So my first day out. Weird, scary but also good.
Good because I surprised Bambina by picking her up at preschool. That was awesome. Met her teachers (as much as you can "meet" anyone while surrounded by tons of kids and parents and trying to move everything and everyone out of the room). But that was cool.
Me heading toward Bambina's class
Weird and scary for a variety of reasons. First, I had forgotten that people have individual odors. Not bad odors. Just...odors. I was sitting in the DF waiting room for my shots without my mask on (having a minor panic attack every time someone walked too near me or whenever I heard someone behind me cough or sneeze), and every time someone walked past me I was completely overwhelmed by the smell. A full year of total-block masks will do that to you, I guess. I felt like that 18th century French guy in that book, Perfume, who was particularly sensitive to the odors of others (and who ended up killing them to make perfume from their pheromones, but let's leave that for another post, shall we?). So that was weird. I also decided that women wear waaaay too much perfume. I think I now understand what people who can't hear feel like when they get a cochlear implant and all of a sudden they can hear everything with no immediate ability to filter sounds out. It was all too much too much in a short period of time.

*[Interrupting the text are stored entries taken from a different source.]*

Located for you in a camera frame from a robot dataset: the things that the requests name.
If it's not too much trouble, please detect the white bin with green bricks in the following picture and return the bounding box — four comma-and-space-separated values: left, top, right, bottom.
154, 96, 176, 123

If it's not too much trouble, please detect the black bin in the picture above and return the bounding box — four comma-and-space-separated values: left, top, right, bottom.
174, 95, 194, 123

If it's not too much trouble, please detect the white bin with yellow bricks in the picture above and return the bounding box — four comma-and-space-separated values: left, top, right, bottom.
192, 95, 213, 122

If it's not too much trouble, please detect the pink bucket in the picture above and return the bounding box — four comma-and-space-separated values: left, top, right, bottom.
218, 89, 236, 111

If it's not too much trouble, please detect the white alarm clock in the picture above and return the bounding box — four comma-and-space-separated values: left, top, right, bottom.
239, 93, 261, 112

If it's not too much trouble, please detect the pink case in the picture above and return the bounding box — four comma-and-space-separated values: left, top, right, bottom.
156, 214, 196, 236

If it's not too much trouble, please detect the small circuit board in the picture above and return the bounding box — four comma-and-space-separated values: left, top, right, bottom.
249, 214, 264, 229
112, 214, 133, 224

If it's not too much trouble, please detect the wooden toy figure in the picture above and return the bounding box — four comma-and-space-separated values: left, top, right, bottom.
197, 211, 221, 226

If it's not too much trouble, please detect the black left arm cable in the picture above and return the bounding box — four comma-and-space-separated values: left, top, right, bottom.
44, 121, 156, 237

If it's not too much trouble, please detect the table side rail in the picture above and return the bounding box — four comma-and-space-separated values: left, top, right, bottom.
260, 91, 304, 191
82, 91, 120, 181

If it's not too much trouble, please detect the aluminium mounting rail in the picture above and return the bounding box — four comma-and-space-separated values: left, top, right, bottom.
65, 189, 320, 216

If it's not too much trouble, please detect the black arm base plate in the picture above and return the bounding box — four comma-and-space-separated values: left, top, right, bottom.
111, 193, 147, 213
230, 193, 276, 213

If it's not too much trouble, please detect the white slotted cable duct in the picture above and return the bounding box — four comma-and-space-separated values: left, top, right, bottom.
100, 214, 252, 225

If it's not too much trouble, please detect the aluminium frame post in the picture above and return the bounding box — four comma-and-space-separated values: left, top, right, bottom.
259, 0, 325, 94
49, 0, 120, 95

Second, I still like a wide berth in my dealings with the public, and having someone I don't know walk right next to me freaks me out. Yeah, it's partly their smell. But it's also just my heightened vigilance about what they're spraying on me as they go by. Like, if I can smell you after you go by, what are you leaving behind?
Third, I'm in a bit of a nebulous area, healthwise. I'm a year out from transplant on the calendar, but my immunosuppressive medication dose (albeit a different cocktail) is the same as it was in December 2007 thanks to the GVHD. So even though the calendar says it's time to start easing myself back into life, the reality is that I'm still not normal and won't be for probably another full year. And that's assuming my current megadoses of immunosuppressives keep the GVH at bay. Otherwise who the hell knows how long it'll take.

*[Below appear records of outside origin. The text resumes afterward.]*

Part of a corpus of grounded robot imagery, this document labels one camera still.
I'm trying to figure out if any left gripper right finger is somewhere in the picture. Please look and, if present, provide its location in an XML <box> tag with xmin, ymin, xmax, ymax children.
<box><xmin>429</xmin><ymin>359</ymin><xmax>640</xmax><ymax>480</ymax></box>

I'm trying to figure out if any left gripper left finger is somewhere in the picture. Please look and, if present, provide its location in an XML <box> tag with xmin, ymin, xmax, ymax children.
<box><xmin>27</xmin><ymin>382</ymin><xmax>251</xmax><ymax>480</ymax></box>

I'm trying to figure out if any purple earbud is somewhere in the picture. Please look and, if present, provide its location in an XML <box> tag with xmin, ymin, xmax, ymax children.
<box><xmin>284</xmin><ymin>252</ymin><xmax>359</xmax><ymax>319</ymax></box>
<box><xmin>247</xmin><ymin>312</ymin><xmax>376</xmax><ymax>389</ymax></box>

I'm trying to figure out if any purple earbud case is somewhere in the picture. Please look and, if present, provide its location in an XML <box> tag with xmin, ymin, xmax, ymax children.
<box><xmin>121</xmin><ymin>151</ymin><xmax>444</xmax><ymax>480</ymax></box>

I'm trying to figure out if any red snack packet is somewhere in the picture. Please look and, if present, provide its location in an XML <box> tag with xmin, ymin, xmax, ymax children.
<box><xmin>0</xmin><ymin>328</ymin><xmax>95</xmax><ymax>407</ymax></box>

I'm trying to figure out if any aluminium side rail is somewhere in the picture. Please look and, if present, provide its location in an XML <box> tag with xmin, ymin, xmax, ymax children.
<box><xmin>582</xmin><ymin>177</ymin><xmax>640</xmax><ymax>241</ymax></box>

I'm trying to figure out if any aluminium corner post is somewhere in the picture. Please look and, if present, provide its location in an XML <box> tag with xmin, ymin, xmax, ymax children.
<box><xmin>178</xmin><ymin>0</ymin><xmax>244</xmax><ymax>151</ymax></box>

Which leads to the fourth thing: I don't actually feel that great every day, to be honest. All these meds have side effects that are some times harder to power through than a transplant. Which is something I never imagined saying. As evidenced by the fact that this post is going up around 5am, you can guess that I'm still getting about 3 hours of sleep a night. And my new med for the GVH (the one that causes diarrhea) is absolutely causing all manner of intestinal distress that makes it a wee bit difficult to really go out (now that I can) and do too much stuff. Because public toilets are still off limits. And, just to be a total complainer, there is no joy in eating. I had a nutrition consult the other day because I've pretty much eaten white rice, bananas, applesauce and white bread for two months. Got some good recommendations for adding protein and variety, but so far none have stopped the internal distress. So I think I'll be more able to enjoy my putative "freedom" once the GVH is under control, my meds have been reduced, and I can even wrap my mind around the notion of not just sitting in a restaurant, but being able to eat something other than a white bread/applesauce sandwich.
But, hey, as I always say, "every day after a transplant is a good day." And yesterday was. And so today will be. Now if I could just get some sleep, some happy poops, and a reduction in my NASA-sized lunar moon face, it would be a great one.